▶ [Required action]: Every line below needs to be transcribed without alteration, and no image may be carried over.

─── Data in this exercise ───

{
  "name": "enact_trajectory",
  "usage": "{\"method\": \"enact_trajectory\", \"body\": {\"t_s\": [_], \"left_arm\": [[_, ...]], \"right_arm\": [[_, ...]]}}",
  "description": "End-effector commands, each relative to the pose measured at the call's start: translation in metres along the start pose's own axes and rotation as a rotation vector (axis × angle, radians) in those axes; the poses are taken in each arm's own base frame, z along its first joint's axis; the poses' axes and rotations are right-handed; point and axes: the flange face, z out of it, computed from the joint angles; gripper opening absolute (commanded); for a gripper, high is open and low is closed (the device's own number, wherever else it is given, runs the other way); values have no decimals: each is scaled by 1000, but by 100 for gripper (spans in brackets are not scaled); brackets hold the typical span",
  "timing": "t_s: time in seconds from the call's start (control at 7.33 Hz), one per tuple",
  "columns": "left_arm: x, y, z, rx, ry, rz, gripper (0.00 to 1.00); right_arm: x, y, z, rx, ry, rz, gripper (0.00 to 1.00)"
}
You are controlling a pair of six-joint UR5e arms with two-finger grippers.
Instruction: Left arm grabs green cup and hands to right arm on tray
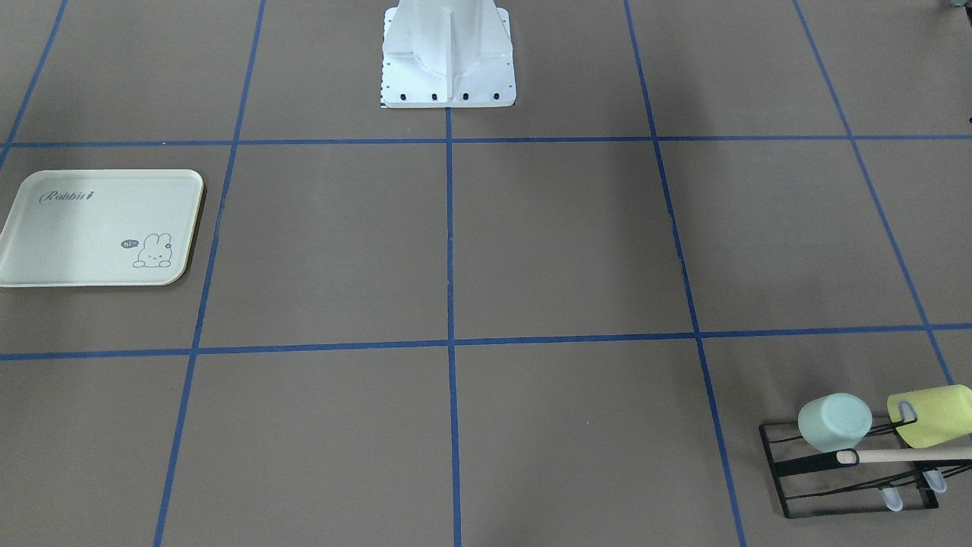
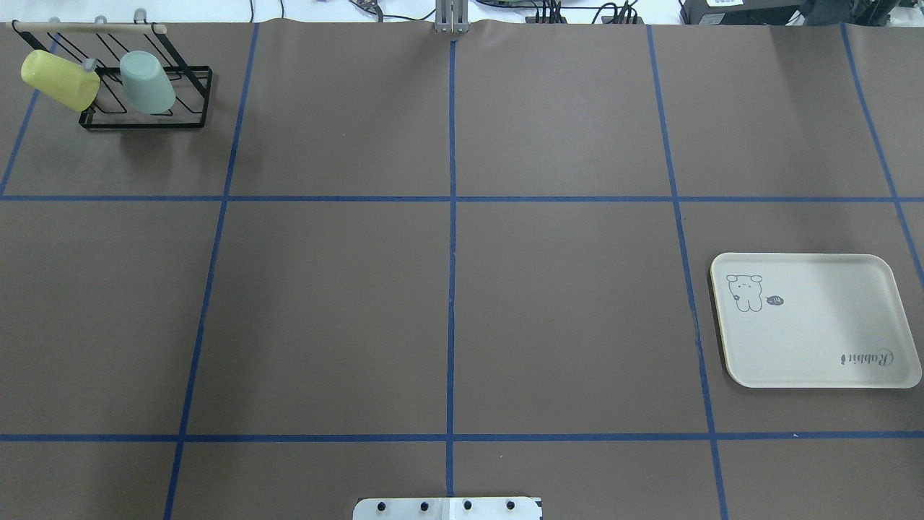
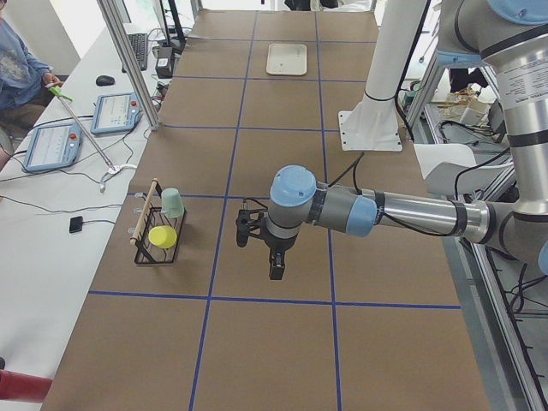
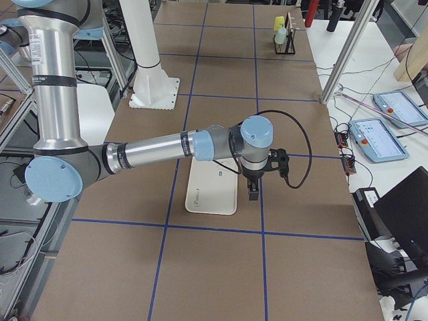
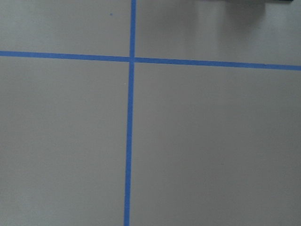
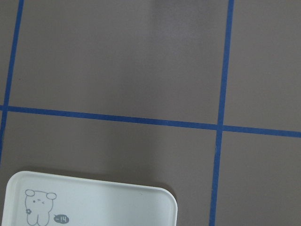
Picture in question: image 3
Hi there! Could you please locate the small black square device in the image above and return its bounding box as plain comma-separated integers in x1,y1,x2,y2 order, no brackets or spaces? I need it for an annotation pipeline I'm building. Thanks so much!
68,216,84,234

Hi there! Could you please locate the black wire cup rack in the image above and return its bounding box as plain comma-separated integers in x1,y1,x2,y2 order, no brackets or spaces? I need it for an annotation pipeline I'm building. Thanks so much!
129,178,186,265

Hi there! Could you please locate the black computer mouse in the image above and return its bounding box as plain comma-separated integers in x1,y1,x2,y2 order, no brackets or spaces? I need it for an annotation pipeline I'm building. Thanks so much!
95,75,116,86

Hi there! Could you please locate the yellow cup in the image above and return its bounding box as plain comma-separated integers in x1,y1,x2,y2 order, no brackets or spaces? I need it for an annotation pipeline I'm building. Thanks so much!
148,225,177,249

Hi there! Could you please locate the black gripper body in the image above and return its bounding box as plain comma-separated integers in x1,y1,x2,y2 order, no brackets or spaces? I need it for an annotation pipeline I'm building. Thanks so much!
261,230,296,262

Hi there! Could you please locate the red cylinder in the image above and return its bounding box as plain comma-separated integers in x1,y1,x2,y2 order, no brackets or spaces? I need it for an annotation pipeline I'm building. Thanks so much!
1,357,52,403

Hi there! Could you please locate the black keyboard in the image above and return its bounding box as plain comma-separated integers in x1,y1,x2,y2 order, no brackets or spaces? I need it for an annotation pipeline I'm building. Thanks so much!
127,33,148,71

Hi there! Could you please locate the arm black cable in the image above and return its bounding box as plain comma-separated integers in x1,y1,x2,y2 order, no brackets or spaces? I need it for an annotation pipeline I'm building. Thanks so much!
327,152,455,236

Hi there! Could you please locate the aluminium frame post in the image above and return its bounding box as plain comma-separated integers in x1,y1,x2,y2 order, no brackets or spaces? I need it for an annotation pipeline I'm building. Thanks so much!
97,0,160,130

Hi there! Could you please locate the beige tray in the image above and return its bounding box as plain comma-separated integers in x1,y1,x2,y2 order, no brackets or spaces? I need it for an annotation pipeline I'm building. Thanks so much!
265,43,307,76

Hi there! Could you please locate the white chair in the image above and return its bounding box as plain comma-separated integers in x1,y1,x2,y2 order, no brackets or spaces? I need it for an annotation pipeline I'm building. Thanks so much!
414,143,513,197

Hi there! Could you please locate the teach pendant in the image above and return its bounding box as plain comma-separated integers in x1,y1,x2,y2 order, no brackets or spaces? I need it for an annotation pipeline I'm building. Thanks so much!
91,92,142,135
21,122,82,173

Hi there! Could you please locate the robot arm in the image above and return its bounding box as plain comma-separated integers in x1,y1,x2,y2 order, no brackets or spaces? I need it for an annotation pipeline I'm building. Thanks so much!
260,1,547,280

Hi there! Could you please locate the green cup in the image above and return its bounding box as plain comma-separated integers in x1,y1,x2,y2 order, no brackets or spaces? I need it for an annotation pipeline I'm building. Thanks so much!
161,188,185,219

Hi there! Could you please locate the seated person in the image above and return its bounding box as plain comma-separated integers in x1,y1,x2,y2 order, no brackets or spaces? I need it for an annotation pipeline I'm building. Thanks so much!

───

▶ [Task output]:
{
  "name": "enact_trajectory",
  "usage": "{\"method\": \"enact_trajectory\", \"body\": {\"t_s\": [_], \"left_arm\": [[_, ...]], \"right_arm\": [[_, ...]]}}",
  "description": "End-effector commands, each relative to the pose measured at the call's start: translation in metres along the start pose's own axes and rotation as a rotation vector (axis × angle, radians) in those axes; the poses are taken in each arm's own base frame, z along its first joint's axis; the poses' axes and rotations are right-handed; point and axes: the flange face, z out of it, computed from the joint angles; gripper opening absolute (commanded); for a gripper, high is open and low is closed (the device's own number, wherever else it is given, runs the other way); values have no decimals: each is scaled by 1000, but by 100 for gripper (spans in brackets are not scaled); brackets hold the typical span",
  "timing": "t_s: time in seconds from the call's start (control at 7.33 Hz), one per tuple",
  "columns": "left_arm: x, y, z, rx, ry, rz, gripper (0.00 to 1.00); right_arm: x, y, z, rx, ry, rz, gripper (0.00 to 1.00)"
}
You are controlling a pair of six-joint UR5e arms with two-finger grippers.
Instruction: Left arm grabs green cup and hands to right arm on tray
Picture in question: image 3
Hi there! Could you please locate the small black square device in the image above and return its bounding box as plain comma-separated integers in x1,y1,x2,y2 order, no brackets or spaces? I need it for an annotation pipeline I'm building. Thanks so much!
68,216,84,234

Hi there! Could you please locate the black wire cup rack in the image above and return its bounding box as plain comma-separated integers in x1,y1,x2,y2 order, no brackets or spaces? I need it for an annotation pipeline I'm building. Thanks so much!
129,178,186,265

Hi there! Could you please locate the black computer mouse in the image above and return its bounding box as plain comma-separated integers in x1,y1,x2,y2 order, no brackets or spaces? I need it for an annotation pipeline I'm building. Thanks so much!
95,75,116,86

Hi there! Could you please locate the yellow cup in the image above and return its bounding box as plain comma-separated integers in x1,y1,x2,y2 order, no brackets or spaces? I need it for an annotation pipeline I'm building. Thanks so much!
148,225,177,249

Hi there! Could you please locate the black gripper body in the image above and return its bounding box as plain comma-separated integers in x1,y1,x2,y2 order, no brackets or spaces? I need it for an annotation pipeline I'm building. Thanks so much!
261,230,296,262

Hi there! Could you please locate the red cylinder in the image above and return its bounding box as plain comma-separated integers in x1,y1,x2,y2 order, no brackets or spaces? I need it for an annotation pipeline I'm building. Thanks so much!
1,357,52,403

Hi there! Could you please locate the black keyboard in the image above and return its bounding box as plain comma-separated integers in x1,y1,x2,y2 order, no brackets or spaces? I need it for an annotation pipeline I'm building. Thanks so much!
127,33,148,71

Hi there! Could you please locate the arm black cable in the image above and return its bounding box as plain comma-separated integers in x1,y1,x2,y2 order, no brackets or spaces? I need it for an annotation pipeline I'm building. Thanks so much!
327,152,455,236

Hi there! Could you please locate the aluminium frame post in the image above and return its bounding box as plain comma-separated integers in x1,y1,x2,y2 order, no brackets or spaces? I need it for an annotation pipeline I'm building. Thanks so much!
97,0,160,130

Hi there! Could you please locate the beige tray in the image above and return its bounding box as plain comma-separated integers in x1,y1,x2,y2 order, no brackets or spaces? I need it for an annotation pipeline I'm building. Thanks so much!
265,43,307,76

Hi there! Could you please locate the white chair in the image above and return its bounding box as plain comma-separated integers in x1,y1,x2,y2 order, no brackets or spaces? I need it for an annotation pipeline I'm building. Thanks so much!
414,143,513,197

Hi there! Could you please locate the teach pendant in the image above and return its bounding box as plain comma-separated integers in x1,y1,x2,y2 order, no brackets or spaces? I need it for an annotation pipeline I'm building. Thanks so much!
91,92,142,135
21,122,82,173

Hi there! Could you please locate the robot arm in the image above and return its bounding box as plain comma-separated integers in x1,y1,x2,y2 order, no brackets or spaces? I need it for an annotation pipeline I'm building. Thanks so much!
260,1,547,280

Hi there! Could you please locate the green cup in the image above and return its bounding box as plain comma-separated integers in x1,y1,x2,y2 order, no brackets or spaces? I need it for an annotation pipeline I'm building. Thanks so much!
161,188,185,219

Hi there! Could you please locate the seated person in the image above and return its bounding box as plain comma-separated integers in x1,y1,x2,y2 order, no brackets or spaces? I need it for an annotation pipeline I'm building. Thanks so much!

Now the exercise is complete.